● EXERCISE REQUIREMENTS:
In the listing below, find every line with the string "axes" and pull it out.

BEGIN

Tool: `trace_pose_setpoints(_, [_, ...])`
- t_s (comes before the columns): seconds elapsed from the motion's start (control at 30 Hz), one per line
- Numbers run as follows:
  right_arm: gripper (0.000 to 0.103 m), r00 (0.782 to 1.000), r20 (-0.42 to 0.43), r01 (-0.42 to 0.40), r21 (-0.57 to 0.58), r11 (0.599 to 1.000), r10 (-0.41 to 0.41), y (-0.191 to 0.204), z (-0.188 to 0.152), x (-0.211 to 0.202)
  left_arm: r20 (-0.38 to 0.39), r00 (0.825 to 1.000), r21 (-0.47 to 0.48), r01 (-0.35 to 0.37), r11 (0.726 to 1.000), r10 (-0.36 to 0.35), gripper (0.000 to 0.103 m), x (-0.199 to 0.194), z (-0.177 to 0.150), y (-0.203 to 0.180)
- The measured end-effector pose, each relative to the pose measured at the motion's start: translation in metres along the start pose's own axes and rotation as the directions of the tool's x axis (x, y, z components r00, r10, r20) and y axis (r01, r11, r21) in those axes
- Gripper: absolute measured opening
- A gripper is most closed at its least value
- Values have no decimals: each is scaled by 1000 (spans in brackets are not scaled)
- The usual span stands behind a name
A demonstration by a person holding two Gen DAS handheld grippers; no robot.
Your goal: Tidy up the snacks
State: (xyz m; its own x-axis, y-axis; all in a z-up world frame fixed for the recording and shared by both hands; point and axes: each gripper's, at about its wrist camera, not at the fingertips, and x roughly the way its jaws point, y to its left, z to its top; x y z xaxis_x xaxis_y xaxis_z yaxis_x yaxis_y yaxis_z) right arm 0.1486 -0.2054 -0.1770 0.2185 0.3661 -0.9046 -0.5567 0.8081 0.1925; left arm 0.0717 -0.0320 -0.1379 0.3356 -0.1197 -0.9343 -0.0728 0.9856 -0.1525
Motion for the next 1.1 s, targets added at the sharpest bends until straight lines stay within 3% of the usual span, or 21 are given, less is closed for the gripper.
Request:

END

● ANSWER TO THIS PROBLEM:
- The measured end-effector pose, each relative to the pose measured at the motion's start: translation in metres along the start pose's own axes and rotation as the directions of the tool's x axis (x, y, z components r00, r10, r20) and y axis (r01, r11, r21) in those axes
State: (xyz m; its own x-axis, y-axis; all in a z-up world frame fixed for the recording and shared by both hands; point and axes: each gripper's, at about its wrist camera, not at the fingertips, and x roughly the way its jaws point, y to its left, z to its top; x y z xaxis_x xaxis_y xaxis_z yaxis_x yaxis_y yaxis_z) right arm 0.1486 -0.2054 -0.1770 0.2185 0.3661 -0.9046 -0.5567 0.8081 0.1925; left arm 0.0717 -0.0320 -0.1379 0.3356 -0.1197 -0.9343 -0.0728 0.9856 -0.1525

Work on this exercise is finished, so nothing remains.